-- Exercise --
Retype the data that follows line by line, exactly, and leave its pictures out.

Stored data Block Start

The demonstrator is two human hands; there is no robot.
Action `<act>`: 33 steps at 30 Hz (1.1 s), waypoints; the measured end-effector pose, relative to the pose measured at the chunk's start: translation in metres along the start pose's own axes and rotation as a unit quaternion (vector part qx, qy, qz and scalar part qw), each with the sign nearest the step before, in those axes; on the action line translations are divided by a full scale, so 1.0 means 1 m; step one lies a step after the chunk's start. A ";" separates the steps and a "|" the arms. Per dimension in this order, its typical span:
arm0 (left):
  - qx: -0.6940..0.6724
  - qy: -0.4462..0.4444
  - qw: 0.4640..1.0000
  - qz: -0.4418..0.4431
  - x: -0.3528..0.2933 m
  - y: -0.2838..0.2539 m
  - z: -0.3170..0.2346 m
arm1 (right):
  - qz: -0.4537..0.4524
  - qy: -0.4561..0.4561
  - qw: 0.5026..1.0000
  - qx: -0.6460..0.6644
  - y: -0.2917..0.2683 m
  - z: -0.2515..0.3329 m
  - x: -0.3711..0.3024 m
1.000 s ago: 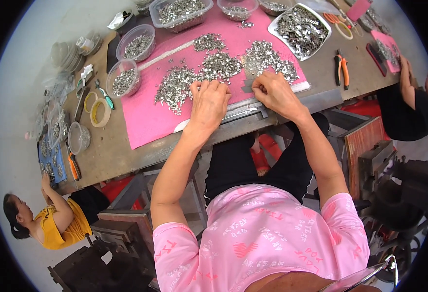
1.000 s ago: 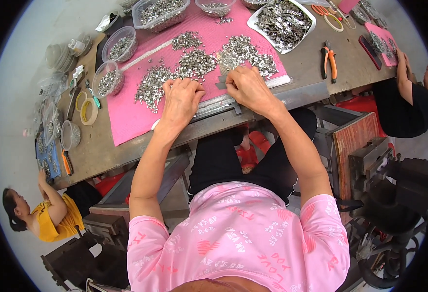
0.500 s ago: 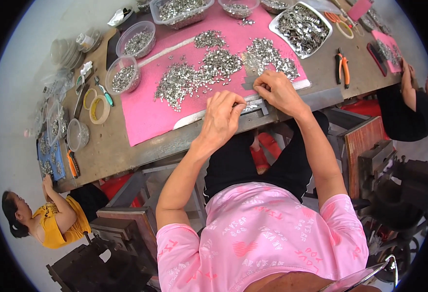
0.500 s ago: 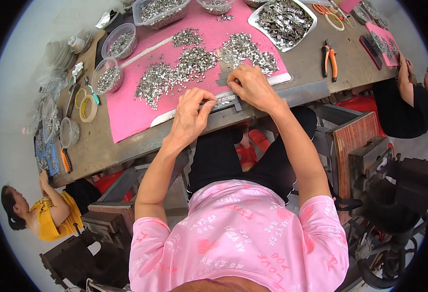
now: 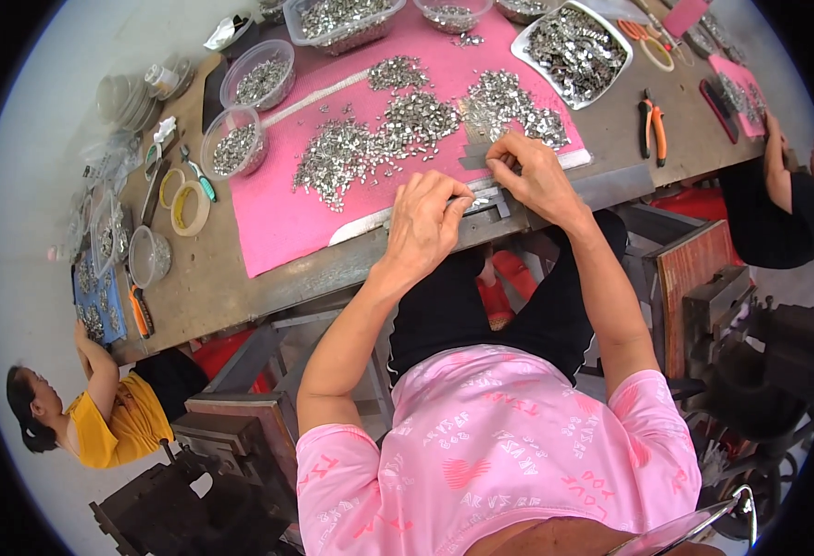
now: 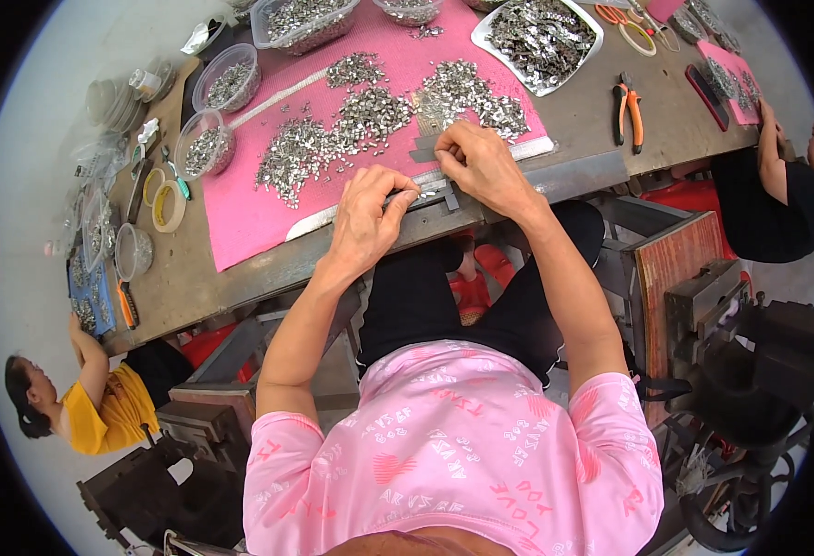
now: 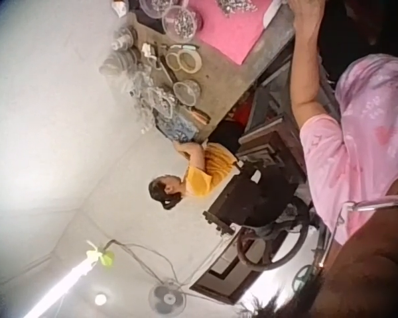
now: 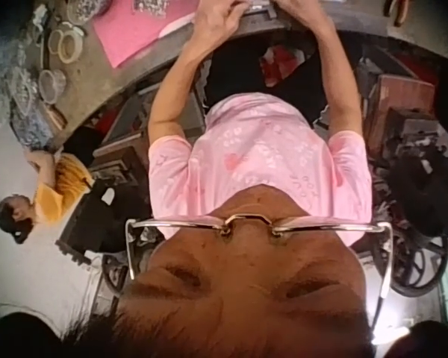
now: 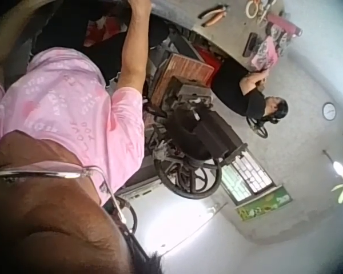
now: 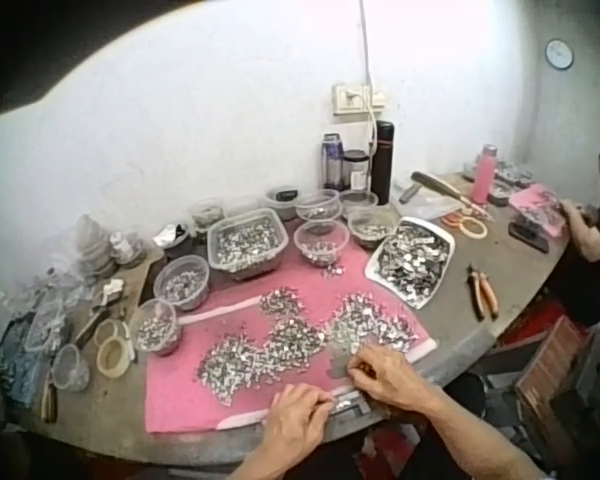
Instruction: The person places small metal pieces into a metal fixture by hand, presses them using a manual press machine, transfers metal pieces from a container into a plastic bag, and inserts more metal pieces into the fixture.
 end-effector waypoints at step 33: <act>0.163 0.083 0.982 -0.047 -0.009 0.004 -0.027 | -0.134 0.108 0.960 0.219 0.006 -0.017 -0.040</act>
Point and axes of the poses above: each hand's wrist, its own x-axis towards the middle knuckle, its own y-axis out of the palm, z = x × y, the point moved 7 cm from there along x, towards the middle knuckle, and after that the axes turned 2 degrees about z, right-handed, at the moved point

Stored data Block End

-- Worked solution --
The demonstrator is two human hands; there is no robot.
Action `<act>`: 33 steps at 30 Hz (1.1 s), waypoints; the measured end-effector pose, relative to the pose measured at the chunk's start: translation in metres along the start pose's own axes and rotation as a unit quaternion (vector part qx, qy, qz and scalar part qw), each with the sign nearest the step before, in those axes; on the action line translations are divided by a full scale, so 1.0 means 1 m; step one lies a step after the chunk's start. A ";" separates the steps and a "|" the arms. Per dimension in this order, its typical span:
arm0 (left):
  - qx: -0.6940..0.6724
  - qy: -0.4462..0.4444
  - qw: 0.4640..1.0000
  - qz: -0.4418..0.4431
  - x: -0.3528..0.2933 m
  - y: -0.2838..0.2539 m
  - z: -0.3170..0.2346 m
arm1 (right):
  - qz: -0.4537..0.4524
  - qy: -0.4561..0.4561
  - qw: 0.5026..1.0000
  - qx: -0.6460..0.6644
  - y: -0.2917..0.2683 m
  - z: -0.2515..0.3329 m
  - x: -0.3711..0.3024 m
1.000 s ago: 
1.000 s ago: 
0.500 s ago: 
0.500 s ago: 
now: 
now: 
now: 
now: 
now: 
now: 
Instruction: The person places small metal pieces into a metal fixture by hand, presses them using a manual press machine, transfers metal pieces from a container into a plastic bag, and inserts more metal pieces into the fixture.
 end-effector waypoints at step 33: <act>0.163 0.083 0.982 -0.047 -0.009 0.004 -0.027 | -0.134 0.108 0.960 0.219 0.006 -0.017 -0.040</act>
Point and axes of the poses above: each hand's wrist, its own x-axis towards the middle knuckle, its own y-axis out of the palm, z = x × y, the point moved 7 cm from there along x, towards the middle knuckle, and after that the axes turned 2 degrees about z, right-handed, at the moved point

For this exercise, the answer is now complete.